TASK PROMPT: Compute how many lines in the entries below include the string "camera". Only the number is wanted.

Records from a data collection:
● ● ● ● ● ● ●
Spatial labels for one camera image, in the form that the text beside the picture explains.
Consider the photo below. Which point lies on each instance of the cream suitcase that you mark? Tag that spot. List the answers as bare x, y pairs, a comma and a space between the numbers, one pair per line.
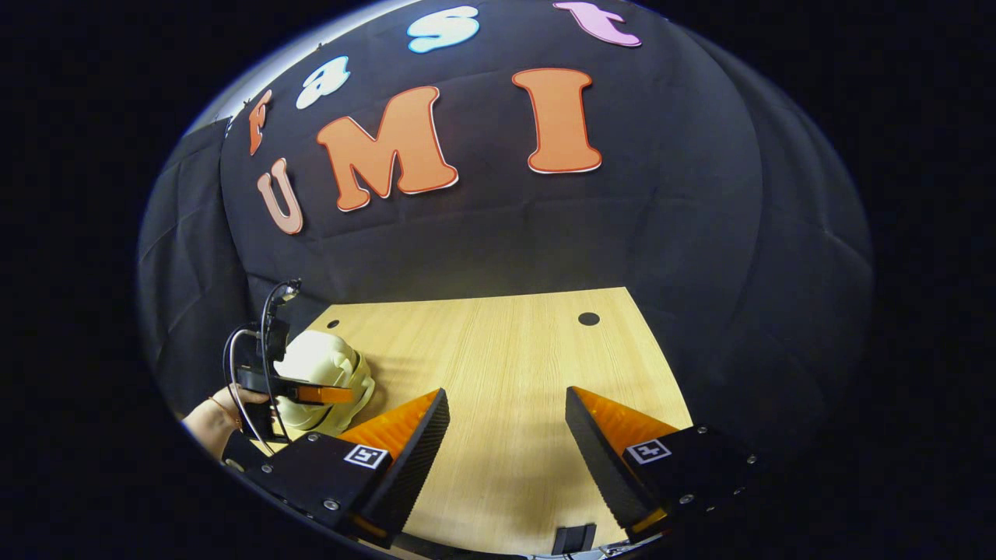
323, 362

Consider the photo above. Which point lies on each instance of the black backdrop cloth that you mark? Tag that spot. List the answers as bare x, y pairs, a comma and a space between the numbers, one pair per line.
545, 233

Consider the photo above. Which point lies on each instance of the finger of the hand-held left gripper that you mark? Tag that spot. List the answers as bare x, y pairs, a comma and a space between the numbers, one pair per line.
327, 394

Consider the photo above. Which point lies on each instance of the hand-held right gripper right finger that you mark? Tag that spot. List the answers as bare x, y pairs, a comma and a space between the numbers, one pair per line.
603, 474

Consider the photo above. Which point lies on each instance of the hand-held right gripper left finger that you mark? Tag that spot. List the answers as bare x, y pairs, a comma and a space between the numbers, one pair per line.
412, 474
● ● ● ● ● ● ●
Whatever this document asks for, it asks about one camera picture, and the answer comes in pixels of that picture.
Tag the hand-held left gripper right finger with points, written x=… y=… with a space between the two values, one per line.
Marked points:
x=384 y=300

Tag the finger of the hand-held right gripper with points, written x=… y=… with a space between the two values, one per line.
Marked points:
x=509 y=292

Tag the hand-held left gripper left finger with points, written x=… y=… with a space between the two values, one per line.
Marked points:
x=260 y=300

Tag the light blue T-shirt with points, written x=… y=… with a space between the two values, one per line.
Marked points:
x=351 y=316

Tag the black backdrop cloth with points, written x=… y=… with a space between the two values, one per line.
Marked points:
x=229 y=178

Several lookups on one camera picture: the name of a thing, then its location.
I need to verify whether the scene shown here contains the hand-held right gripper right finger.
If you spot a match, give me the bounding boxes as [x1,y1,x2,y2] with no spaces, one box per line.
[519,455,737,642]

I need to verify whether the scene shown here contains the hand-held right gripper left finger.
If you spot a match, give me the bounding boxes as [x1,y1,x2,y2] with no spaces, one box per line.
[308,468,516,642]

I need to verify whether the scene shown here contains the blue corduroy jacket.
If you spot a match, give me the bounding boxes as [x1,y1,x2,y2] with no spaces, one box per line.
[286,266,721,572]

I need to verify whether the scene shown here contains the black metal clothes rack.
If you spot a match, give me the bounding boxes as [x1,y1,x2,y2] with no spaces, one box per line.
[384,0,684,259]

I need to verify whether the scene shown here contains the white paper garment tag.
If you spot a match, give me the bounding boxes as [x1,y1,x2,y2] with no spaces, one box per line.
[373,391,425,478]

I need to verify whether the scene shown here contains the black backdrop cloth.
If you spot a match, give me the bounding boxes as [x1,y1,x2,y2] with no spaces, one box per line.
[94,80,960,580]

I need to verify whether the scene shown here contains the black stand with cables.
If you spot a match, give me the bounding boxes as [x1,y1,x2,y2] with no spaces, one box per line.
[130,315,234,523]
● ● ● ● ● ● ●
THE ANSWER: 3